Thanks a lot for your quick and detailed anwswer. You are right, my first post was not complete. Actually, and this confirm the experience of your friend you mentioned at the end of your message, I have no convergence problem on this shock/boundary layer interaction when using the mixing length model of Baldwin-Lomax. The residuals drop down with six order of magnitude with respect to the initial residual (provided that the CFL number is reduced with respect to the inviscid case).

As far as the discretisation of viscous flux is concerned, I use the Gauss theorem for the calculation of gradients. The integration path (IP) you must consider however, is not unique. I have implemented a standard cell-centred IP (averaging the right and left discrete gradients at the interface) as well as a so-called 'diamond' path connecting the left and right cell centroids to the interface (theoretically less sensitive to grid streching) and an hexahedral IP centred on the interface. A correction has been also introduced in the first case (cell-centred IP) for preventing from the even-odd coupling issue, by using the directional derivative along the direction connecting the left and right cell-centroids. Last: I also use the Venkatakrishnan's limiter in the MUSCL extrapolation for the mean flow system. I tried all of these IP for laminar computations but I didn't see any clear differences on both solution accuracy and convergence rate to steady state.

My point is then the following (sorry that I forgot to mention it in my first post). Problems arise in my case when dealing with the one-equation Spalart-Almaras model for the eddy-viscosity calculation. The discretisation of the Spalart-Almaras equation is performed separately from the RANS equations, and regarding the convective flux, by using the Roe scheme (without MUSCL extrapolation) but still considering the Harten entropy correction for the linear wave approaching zero.
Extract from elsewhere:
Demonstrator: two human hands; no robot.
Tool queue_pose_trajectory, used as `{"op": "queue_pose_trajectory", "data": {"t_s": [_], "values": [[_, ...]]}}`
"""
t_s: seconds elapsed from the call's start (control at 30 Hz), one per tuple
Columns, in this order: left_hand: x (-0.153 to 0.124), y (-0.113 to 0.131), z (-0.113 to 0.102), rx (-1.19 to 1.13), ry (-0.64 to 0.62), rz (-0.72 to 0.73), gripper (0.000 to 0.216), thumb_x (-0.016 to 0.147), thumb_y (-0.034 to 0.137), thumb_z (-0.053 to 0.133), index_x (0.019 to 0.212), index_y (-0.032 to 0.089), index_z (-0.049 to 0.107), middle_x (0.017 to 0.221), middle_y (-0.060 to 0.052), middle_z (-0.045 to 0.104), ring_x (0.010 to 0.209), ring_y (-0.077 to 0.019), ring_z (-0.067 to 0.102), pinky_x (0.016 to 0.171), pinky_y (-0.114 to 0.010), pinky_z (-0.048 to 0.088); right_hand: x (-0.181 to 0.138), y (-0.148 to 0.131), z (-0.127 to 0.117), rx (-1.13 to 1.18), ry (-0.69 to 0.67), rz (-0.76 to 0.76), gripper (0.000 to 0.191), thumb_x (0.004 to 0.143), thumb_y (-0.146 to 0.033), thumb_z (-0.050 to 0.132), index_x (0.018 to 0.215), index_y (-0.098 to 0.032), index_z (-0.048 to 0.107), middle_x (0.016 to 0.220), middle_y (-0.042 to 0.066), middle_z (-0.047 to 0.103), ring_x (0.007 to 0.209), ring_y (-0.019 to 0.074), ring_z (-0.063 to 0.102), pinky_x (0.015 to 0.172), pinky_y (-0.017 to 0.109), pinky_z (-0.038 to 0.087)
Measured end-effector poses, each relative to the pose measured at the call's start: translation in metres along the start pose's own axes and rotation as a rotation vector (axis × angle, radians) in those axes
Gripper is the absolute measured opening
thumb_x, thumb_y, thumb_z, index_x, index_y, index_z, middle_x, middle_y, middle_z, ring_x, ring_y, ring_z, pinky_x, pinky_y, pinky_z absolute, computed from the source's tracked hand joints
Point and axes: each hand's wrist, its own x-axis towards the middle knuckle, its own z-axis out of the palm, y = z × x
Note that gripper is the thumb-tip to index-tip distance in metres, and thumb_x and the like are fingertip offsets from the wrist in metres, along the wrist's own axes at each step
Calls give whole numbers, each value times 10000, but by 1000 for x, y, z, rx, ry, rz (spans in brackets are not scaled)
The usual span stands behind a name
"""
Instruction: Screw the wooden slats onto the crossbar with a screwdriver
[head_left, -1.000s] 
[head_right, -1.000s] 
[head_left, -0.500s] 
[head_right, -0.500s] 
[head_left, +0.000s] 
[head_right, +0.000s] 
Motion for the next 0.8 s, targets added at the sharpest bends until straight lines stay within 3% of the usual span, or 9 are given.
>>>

I have experienced that introducing a proper scaling function (based on cell aspect-ratio considerations) for the entropy fix parameter improved significantly the convergence rate in some subsonic or transonic cases (without shock wave).

Going back to the RAE2822 airfoil in transonic regime, I tried to lower the CFL number, unsuccessfully, my residuals fall down of about 4 order of magnitude and afterwards, in the worse case, I get a clear divergence of the solution and in the better case, by enforcing some dissipation parameters (the unscaled entropy fix parameter and the Venkatakrishnan's limiter coefficient), let say that I got something like a stable solution with oscillating residuals around 3.5, 4 order of magnitude. I could check the convergence on the history of the drag/thrust coefficients but what I am trying to obrain is a stable calculation.

According to the original paper of Spalart-Allmaras, there is no need to a very fine grid near the walls for this turbulence model, which can by applied on the same grids as the ones considered for mixing length models, with a first cell size of about 10^-5 chord. I found Y+ values less than unity accross and downstream the shock wave in my (unstable) computations.

The conclusion may be that this test case is a critical one for CFD computations. This is maybe a consequence of physical instabilities due to the presence of a recirculation area in the boundary layer downstream of the shock wave, which is not properly convected and dampted out by the solver. When using mixing length models, there is no recirculation predicted and this explains why these models give a fast convergence to a steady state. In other words, the less the physic is captured, the more are stable the algorithms.

I will let you know about my future investigations regarding this issue.

Thanks again Ganesh for advices and suggestions.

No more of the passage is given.